An even more effective solution is the heat treatment solution in Step 6.

Step 6: Interior heat treatment

Arguably the most effective way of treating bed bugs is heat treatment. While you may not use the same equipment that professionals use, using a steam cleaner can offer the same pest-killing abilities.

Ensure that the machine you use emits over 200 degrees of high-pressure steam. This is the only way the bed bugs in your car can be killed. Use a fabric attachment that has a cloth cover to control the steam application.

Step 7: Killing bed bugs with diatomaceous earth

Diatomaceous earth is very effective at killing a lot of different insects, such as cockroaches and, yes, also bed bugs.

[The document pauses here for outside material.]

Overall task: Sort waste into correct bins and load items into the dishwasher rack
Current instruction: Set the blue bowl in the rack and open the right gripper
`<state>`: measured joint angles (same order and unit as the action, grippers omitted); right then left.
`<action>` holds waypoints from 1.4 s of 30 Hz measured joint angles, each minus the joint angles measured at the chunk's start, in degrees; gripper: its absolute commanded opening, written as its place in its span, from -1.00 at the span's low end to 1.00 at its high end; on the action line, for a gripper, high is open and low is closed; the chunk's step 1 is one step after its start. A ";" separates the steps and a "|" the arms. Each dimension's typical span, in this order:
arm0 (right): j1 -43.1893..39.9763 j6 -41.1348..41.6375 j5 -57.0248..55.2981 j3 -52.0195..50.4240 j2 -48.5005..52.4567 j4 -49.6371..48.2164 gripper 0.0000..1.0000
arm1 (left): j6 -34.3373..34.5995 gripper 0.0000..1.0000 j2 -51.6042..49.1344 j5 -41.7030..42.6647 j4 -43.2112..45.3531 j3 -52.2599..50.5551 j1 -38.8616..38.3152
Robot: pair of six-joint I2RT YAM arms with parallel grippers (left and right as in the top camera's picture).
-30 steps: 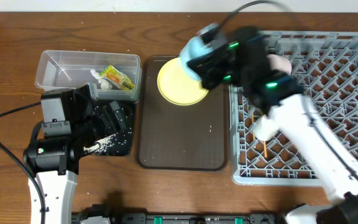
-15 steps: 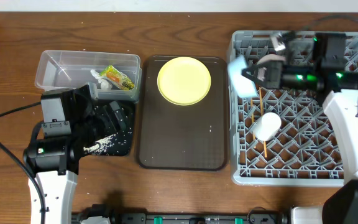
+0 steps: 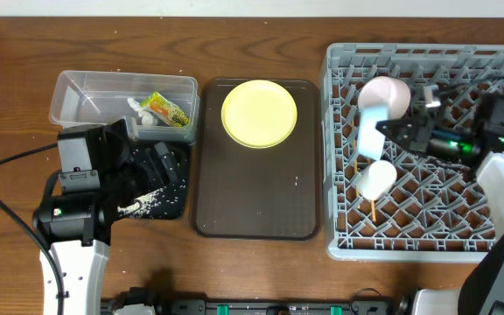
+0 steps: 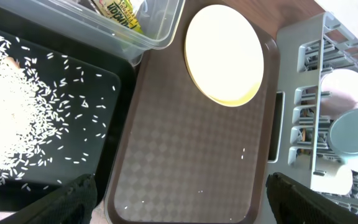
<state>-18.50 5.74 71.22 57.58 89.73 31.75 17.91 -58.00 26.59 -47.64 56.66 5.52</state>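
Observation:
On the brown tray [image 3: 256, 197] lies a yellow plate [image 3: 259, 114], bare, also visible in the left wrist view as the yellow plate [image 4: 224, 55]. My right gripper [image 3: 399, 131] is shut on a light blue bowl [image 3: 370, 136], held on edge over the left part of the grey dishwasher rack [image 3: 488, 236]. The blue bowl [image 4: 353, 130] hangs between a pink cup [image 3: 385, 96] and a white cup [image 3: 376, 179] in the rack. My left gripper [image 4: 178, 202] stands open above the tray's near left edge, with nothing between its fingers.
A clear bin [image 3: 77, 92] at the back left holds wrappers [image 3: 164, 109]. In front of it a black tray [image 3: 169, 203] carries scattered rice [image 4: 8, 118]. Orange sticks [image 3: 373, 210] lie in the rack under the white cup.
My right gripper has carried the blue bowl from above the tray's back right corner to over the rack's left side, beside the pink cup. The left arm has not moved.
The blue bowl sat on the yellow plate with my right gripper at it. Then the gripper was closer round the bowl. Later the bowl was held up off the plate, leaving the plate bare. Now it hangs over the rack.

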 measured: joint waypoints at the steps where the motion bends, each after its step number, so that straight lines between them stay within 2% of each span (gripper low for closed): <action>1: -0.79 -0.15 0.22 -0.17 0.00 0.20 -0.88 | 0.00 0.80 0.00 0.00 0.00 0.00 0.00; 7: -3.78 -0.42 -1.73 -0.44 0.00 1.22 -0.61 | 0.02 0.79 0.00 0.00 0.00 0.00 0.00; 13: -5.27 -0.72 -3.82 -0.46 0.00 1.57 -0.54 | 0.00 0.79 0.00 0.00 0.00 0.00 0.00; 15: -5.95 -1.03 -4.07 -0.48 0.00 1.95 -0.63 | 0.00 0.79 0.00 0.00 0.00 0.00 0.00; 18: -7.13 -1.92 -3.91 -0.55 0.00 3.15 -0.96 | 0.00 0.79 0.00 0.00 0.00 0.00 0.00; 25: -8.98 -2.91 -4.13 -0.52 -0.02 2.82 -0.98 | 0.00 0.79 0.00 0.00 -0.02 0.00 0.00; 29: -8.94 -3.54 -2.08 -0.63 -0.02 -0.76 -0.98 | 0.00 0.80 0.00 0.02 -0.02 0.00 0.00; 36: -7.02 -2.75 4.96 -0.68 -0.02 -6.93 -0.98 | 0.00 0.80 0.00 0.02 -0.02 0.00 0.00; 42: -5.79 -1.40 4.63 -0.68 -0.02 -7.43 -0.98 | 0.00 0.80 0.00 0.00 0.00 0.00 0.00</action>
<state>-24.29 4.34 75.85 56.90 89.71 24.32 17.91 -58.00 26.59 -47.64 56.66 5.52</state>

And it is safe to use around pets and humans without harming them.

Diatomaceous earth can be bought online or at your local hardware store. Sprinkle this throughout the car and leave it there for some days, preferably three days for the best results. After these 3 days, you can vacuum up the dust from your car. Repeat this method every two weeks for the best results!

Step 8: Fumigate

When a home is infested with pests, an effective treatment for such homes would be fumigation. And the same applies to cars suffering bed bug infestations.

Seal your car and cover it with a tarp after fumigation. It is the fastest way to kill all the bedbugs in your car.


Although all 8 methods are effective as standalone remedies, combining two or three of these methods promise the most effective results and will let you get rid of bed bugs in your car quickly and efficiently.